Thread: Most effective and fast way to load few Tbyte of data from flat files into postgresql

Most effective and fast way to load few Tbyte of data from flat files into postgresql

From

Dirk Krautschick

Date:

24 August 2020, 21:17:36

Hi,

what would be the fastest or most effective way to load few (5-10) TB of data from flat files into
a postgresql database, including some 1TB tables and blobs?

There is the copy command but there is no way for native parallelism, right? I have found pg_bulkload
but haven't tested it yet. As far I can see EDB has its EDB*Loader as a commercial option.

Anything else to recommend?

Thanks and best regards

Dirk

Re: Most effective and fast way to load few Tbyte of data from flat files into postgresql

From

"Peter J. Holzer"

Date:

25 August 2020, 11:24:00

On 2020-08-24 21:17:36 +0000, Dirk Krautschick wrote:
> what would be the fastest or most effective way to load few (5-10) TB
> of data from flat files into a postgresql database, including some 1TB
> tables and blobs?
>
> There is the copy command but there is no way for native parallelism,
> right? I have found pg_bulkload but haven't tested it yet. As far I
> can see EDB has its EDB*Loader as a commercial option.

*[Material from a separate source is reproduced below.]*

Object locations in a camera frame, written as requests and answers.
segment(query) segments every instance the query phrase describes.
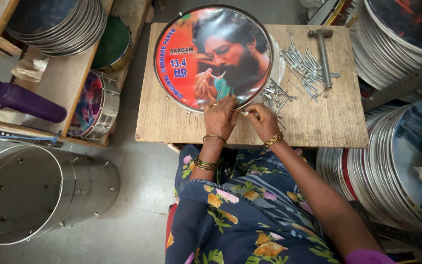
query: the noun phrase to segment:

A single COPY isn't parallel, but you can run several of them in
parallel (that's what pg_restore -j N does). So the total time may be
dominated by your largest table (or I/O bandwidth).

        hp

--
   _  | Peter J. Holzer    | Story must make more sense than reality.
|_|_) |                    |
| |   | hjp@hjp.at         |    -- Charles Stross, "Creative writing
__/   | http://www.hjp.at/ |       challenge!"

Attachment

signature.asc

Re: [E] Re: Most effective and fast way to load few Tbyte of data from flat files into postgresql

From

"Saha, Sushanta K"

Date:

25 August 2020, 12:18:08

You can explore "pgloader" also.

.... Sushanta

On Tue, Aug 25, 2020 at 7:24 AM Peter J. Holzer <hjp-pgsql@hjp.at> wrote:

On 2020-08-24 21:17:36 +0000, Dirk Krautschick wrote:
> what would be the fastest or most effective way to load few (5-10) TB
> of data from flat files into a postgresql database, including some 1TB
> tables and blobs?
>
> There is the copy command but there is no way for native parallelism,
> right? I have found pg_bulkload but haven't tested it yet. As far I
> can see EDB has its EDB*Loader as a commercial option.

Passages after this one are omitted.